According to legend, this village was made up of peasants of different places, resettled here by landlords, of which there were five in the village. The church was first built here by the landowner Stepan Andreevich Feofilatiev in 1692 and consecrated in the name of the Ascension of the Lord. A priest, a sexton, a sexton, a sexton and a maid were assigned to it. The landlord for the parish allocated 10 quarters of arable land and 10 hayfields. In 1726 at the request of Alexander Theophylatyev the old wooden church was transferred from the village Oslavskoe and from it in Lemeshka another warm church was built, which was named after Nicholas the Wonderworker.
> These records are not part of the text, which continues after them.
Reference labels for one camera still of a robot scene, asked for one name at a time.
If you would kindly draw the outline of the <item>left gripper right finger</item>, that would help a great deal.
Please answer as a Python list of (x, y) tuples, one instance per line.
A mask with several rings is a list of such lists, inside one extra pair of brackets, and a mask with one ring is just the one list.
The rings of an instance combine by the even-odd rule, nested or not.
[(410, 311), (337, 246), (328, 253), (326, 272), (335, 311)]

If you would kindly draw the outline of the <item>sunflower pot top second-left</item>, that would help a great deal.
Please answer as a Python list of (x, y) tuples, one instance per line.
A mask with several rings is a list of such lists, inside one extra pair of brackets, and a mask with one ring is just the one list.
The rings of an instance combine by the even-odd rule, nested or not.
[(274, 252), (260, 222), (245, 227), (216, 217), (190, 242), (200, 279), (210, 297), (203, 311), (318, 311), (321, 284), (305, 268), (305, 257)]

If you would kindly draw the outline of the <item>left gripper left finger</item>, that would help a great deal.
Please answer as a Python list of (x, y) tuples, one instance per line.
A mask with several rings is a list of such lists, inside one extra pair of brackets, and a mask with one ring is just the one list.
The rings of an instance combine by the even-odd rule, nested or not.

At the beginning of the 19th century instead of these two churches there was built a stone church; warm side chapel was consecrated in 1808 and the high altar in 1824. In 1857 a stone bell tower was added to the church. There were three altars in the church: the cold one is in the name of the Ascension of the Lord, the vestibules are in the name of Nicholas the Wonderworker and the Mother of God "Joy of All Who Sorrow". In 1893 the parish included the village of Lemeshki and the villages of Kvashnin, Grezin, Sobolikha and Nov. Bykova, which according to the church records had 519 male and 549 female inhabitants. In the village of Lemeshka was a public school, maintained at the expense of zemstvo.

At the end of the 19th and early 20th century the village was part of Bogolyubovskaya volost Vladimirsky Uezd, Vladimir Governorate.

Since 1929 the village was part of Bogolyubovsky village council of Vladimir District, since 1965 - the center of Lemeshinsky village council of Suzdalsky District.